Posted by September 22, 2014

A sharp decline in wind power capacity on Monday boosted European prompt power prices for the day ahead, traders said, adding that renewable power supply would pick up later in the week.


German wind power output looked set to plummet to a quarter of Monday levels on Tuesday, when it would amount to 2 gigawatts (GW), data from Thomson Reuters Point Carbon showed.

Point Carbon saw it double thereafter on Wednesday, and rise to 10 GW by Thursday.

Point Carbon saw daily German solar supply languish around 3 to 4 GW each day this week, compared with total capacity of 35 GW, after the weather turned more autumnal with low solar intensity and falling temperatures.

German baseload (24 hours) for delivery on Tuesday was 6.65 euros up from those paid for Monday delivery last week, arriving at 39.9 euros ($51.3) a megawatt hour.(MWh)

The equivalent French spot contract, Tuesday delivery was 43.5 euros/MWh, 3.5 euros higher than the Monday price had been.

Temperatures in both countries dropped by 5 degrees Celsius, based on a 24-hour average, between Friday and Monday, and stand to shed another degree by Tuesday, according to Point Carbon.

Consumption in Germany will not be greatly moved from the recently typical 61 GW a day this week, the figures showed.

But that in France, which is driven by a large number of electric heating devices, will gain more than 1 GW by Tuesday over the 48 GW a day seen in recent trading days.

Along the power curve, baseload prices for delivery in 2015 edged lower as all related fuel markets showed losses.

German Cal '15 shed 10 cents to 34.85 euros/MWh.
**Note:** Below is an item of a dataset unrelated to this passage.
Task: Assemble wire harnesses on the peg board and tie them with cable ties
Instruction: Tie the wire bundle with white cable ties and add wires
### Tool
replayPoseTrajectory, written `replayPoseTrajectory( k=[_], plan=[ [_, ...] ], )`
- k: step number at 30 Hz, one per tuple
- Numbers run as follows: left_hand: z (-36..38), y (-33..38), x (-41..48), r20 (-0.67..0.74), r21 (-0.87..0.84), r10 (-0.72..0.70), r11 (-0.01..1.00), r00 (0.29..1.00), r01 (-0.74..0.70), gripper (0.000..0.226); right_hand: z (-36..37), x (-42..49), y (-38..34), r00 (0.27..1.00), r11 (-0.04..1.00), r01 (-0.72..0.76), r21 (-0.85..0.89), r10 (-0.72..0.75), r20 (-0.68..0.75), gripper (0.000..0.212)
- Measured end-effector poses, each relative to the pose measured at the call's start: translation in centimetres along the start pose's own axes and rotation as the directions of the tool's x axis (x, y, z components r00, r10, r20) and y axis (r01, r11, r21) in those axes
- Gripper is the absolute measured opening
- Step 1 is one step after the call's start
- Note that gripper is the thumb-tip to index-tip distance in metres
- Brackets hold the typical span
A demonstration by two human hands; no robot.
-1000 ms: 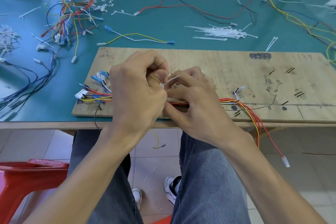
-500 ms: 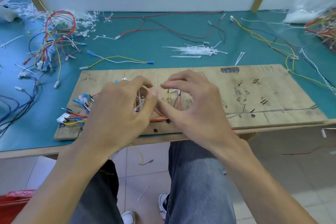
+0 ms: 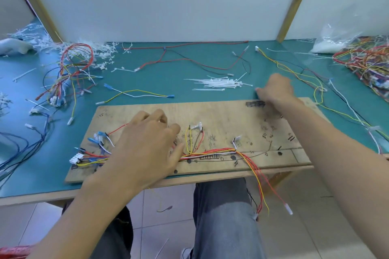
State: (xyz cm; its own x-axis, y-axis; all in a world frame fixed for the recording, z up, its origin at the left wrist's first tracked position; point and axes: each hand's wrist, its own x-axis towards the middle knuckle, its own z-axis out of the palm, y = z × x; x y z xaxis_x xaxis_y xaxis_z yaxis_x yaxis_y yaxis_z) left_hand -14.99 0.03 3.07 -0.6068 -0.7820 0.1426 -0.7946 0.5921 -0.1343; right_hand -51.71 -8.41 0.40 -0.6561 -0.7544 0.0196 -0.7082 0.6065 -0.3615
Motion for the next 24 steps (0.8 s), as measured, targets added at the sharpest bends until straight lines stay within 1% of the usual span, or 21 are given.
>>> replayPoseTrajectory(
  k=[4,9,13,15,17,18,20,24],
  plan=[
    [-0.3,0.3,0.2,0.008,0.013,-0.05,0.999,0.999,0.05,0.036,0.4,1.4,-0.2,1.0,0.999,-0.012,-0.034,0.012,0.004,0.035],
    [0.3,0.2,0.1,0.068,-0.063,-0.099,0.993,0.993,0.104,0.052,0.2,2.5,0.2,0.999,0.999,-0.052,-0.01,0.052,0.003,0.027],
    [0.6,0.7,-0.6,0.056,-0.079,-0.14,0.986,0.989,0.144,0.053,-0.6,3.5,-0.1,0.993,0.993,-0.113,0.042,0.112,0.034,0.029],
    [0.7,0.8,-1.1,0.043,-0.082,-0.144,0.986,0.989,0.147,0.051,-0.8,4.2,-0.2,0.989,0.991,-0.13,0.028,0.128,0.076,0.021],
    [0.8,0.7,-1.2,0.041,-0.104,-0.144,0.984,0.989,0.148,0.053,-0.7,4.9,0.0,0.978,0.979,-0.188,0.082,0.178,0.112,0.01],
    [0.9,0.5,-1.3,0.047,-0.123,-0.146,0.981,0.988,0.151,0.054,-0.6,5.2,0.2,0.97,0.968,-0.219,0.122,0.203,0.131,0.009],
    [1.0,0.2,-1.3,0.062,-0.159,-0.149,0.975,0.987,0.157,0.055,-0.5,5.5,0.4,0.966,0.959,-0.238,0.155,0.217,0.14,0.014],
    [1.1,-0.2,-1.4,0.056,-0.192,-0.152,0.968,0.987,0.16,0.049,-0.3,5.6,1.1,0.973,0.96,-0.224,0.166,0.21,0.094,0.028]
  ],
)
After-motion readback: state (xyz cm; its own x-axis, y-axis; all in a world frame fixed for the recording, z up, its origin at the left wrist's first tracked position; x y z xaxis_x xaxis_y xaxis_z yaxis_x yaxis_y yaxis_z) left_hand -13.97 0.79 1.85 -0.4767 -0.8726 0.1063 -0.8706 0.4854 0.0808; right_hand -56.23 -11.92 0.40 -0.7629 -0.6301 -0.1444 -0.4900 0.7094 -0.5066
The same position in France, Cal'15 baseload, was 15 cents down on the day at 43.0 euros.

Prices of gas, coal and carbon which power generators factor into their production costs were all weaker and those of oil also declined.

In developments around the Ukraine-Russia gas crisis, the most pressing geopolitical energy issue in Europe, Austria said it received up to 25 percent less Russian gas last week and Slovakia said its deliveries were 20 percent below request on Monday.

Slovakia, Poland, Austria and Romania have all reported lower deliveries from Russia versus requested amounts in recent weeks, a situation that undermines their ability to supply Ukraine with gas.

There will be talks on Sept. 26 in Berlin between Ukraine, Russia and the European Commission about resolving Kiev's dispute with Moscow over its gas bill.